> **To do**:
Could you return all of the records exactly, minus their images?

> **Exercise input**:
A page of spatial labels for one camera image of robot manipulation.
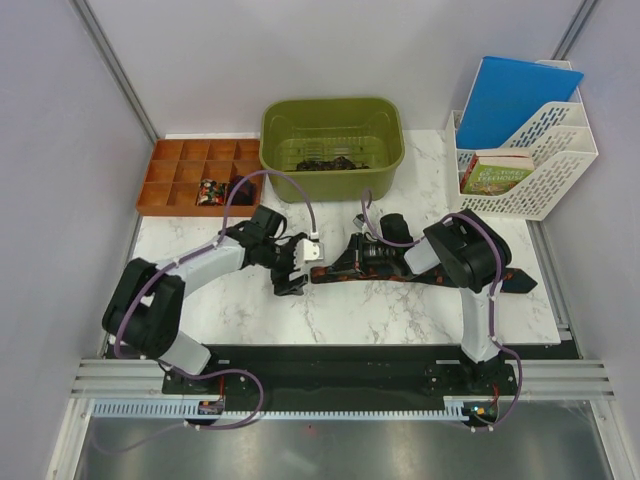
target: marble table top
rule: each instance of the marble table top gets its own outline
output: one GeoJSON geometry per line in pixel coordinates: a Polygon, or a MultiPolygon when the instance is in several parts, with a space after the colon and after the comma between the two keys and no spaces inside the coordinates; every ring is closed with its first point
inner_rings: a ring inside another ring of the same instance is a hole
{"type": "MultiPolygon", "coordinates": [[[[391,191],[374,202],[372,217],[398,212],[411,234],[442,218],[446,154],[443,132],[405,131],[406,154],[391,191]]],[[[284,214],[288,232],[309,231],[304,203],[287,204],[265,182],[262,203],[284,214]]],[[[325,263],[346,247],[359,202],[316,203],[325,263]]],[[[554,344],[560,338],[540,267],[524,220],[484,220],[509,244],[511,266],[538,281],[527,295],[501,294],[497,333],[511,344],[554,344]]],[[[173,258],[215,236],[220,218],[145,217],[134,257],[173,258]]],[[[202,343],[217,344],[451,344],[462,338],[462,305],[456,289],[394,282],[348,282],[305,287],[300,297],[276,297],[269,272],[261,267],[218,278],[190,295],[181,329],[202,343]]]]}

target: blue folder
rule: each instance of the blue folder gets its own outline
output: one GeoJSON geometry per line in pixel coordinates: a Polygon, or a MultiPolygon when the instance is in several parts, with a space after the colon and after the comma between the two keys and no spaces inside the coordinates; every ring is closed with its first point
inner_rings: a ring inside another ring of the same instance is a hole
{"type": "Polygon", "coordinates": [[[500,147],[545,103],[568,101],[582,77],[575,70],[484,57],[456,135],[457,147],[500,147]]]}

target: gray floor
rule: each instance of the gray floor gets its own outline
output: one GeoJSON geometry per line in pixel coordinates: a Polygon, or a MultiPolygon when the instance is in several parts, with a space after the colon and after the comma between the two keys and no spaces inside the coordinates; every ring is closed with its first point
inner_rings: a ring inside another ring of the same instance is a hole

> **Problem solution**:
A page of spatial labels for one camera image of robot manipulation.
target: marble table top
rule: each instance of the marble table top gets its own outline
output: one GeoJSON geometry per line in pixel coordinates: a Polygon, or a MultiPolygon when the instance is in several parts, with a space after the colon and after the comma between the two keys and no spaces inside the coordinates; every ring is closed with its first point
inner_rings: a ring inside another ring of the same instance is a hole
{"type": "MultiPolygon", "coordinates": [[[[391,191],[374,202],[372,217],[398,212],[411,234],[442,218],[446,154],[443,132],[405,131],[406,154],[391,191]]],[[[284,214],[288,232],[309,231],[304,203],[287,204],[265,182],[262,203],[284,214]]],[[[325,263],[346,247],[359,202],[316,203],[325,263]]],[[[554,344],[560,338],[540,267],[524,220],[484,220],[509,244],[511,266],[538,281],[527,295],[501,294],[497,333],[511,344],[554,344]]],[[[173,258],[215,236],[220,218],[145,217],[134,257],[173,258]]],[[[202,343],[217,344],[451,344],[462,338],[462,305],[456,289],[394,282],[348,282],[305,287],[300,297],[276,297],[269,272],[261,267],[218,278],[190,295],[181,329],[202,343]]]]}

target: blue folder
rule: each instance of the blue folder gets its own outline
output: one GeoJSON geometry per line in pixel coordinates: a Polygon, or a MultiPolygon when the instance is in several parts, with a space after the colon and after the comma between the two keys and no spaces inside the coordinates; every ring is closed with its first point
inner_rings: a ring inside another ring of the same instance is a hole
{"type": "Polygon", "coordinates": [[[500,147],[545,103],[568,101],[582,77],[575,70],[484,57],[456,135],[457,147],[500,147]]]}

target: gray floor
rule: each instance of the gray floor gets its own outline
output: one GeoJSON geometry per line in pixel coordinates: a Polygon, or a MultiPolygon when the instance is in several parts, with a space after the colon and after the comma between the two keys and no spaces inside the coordinates; every ring is closed with its first point
inner_rings: a ring inside another ring of the same instance is a hole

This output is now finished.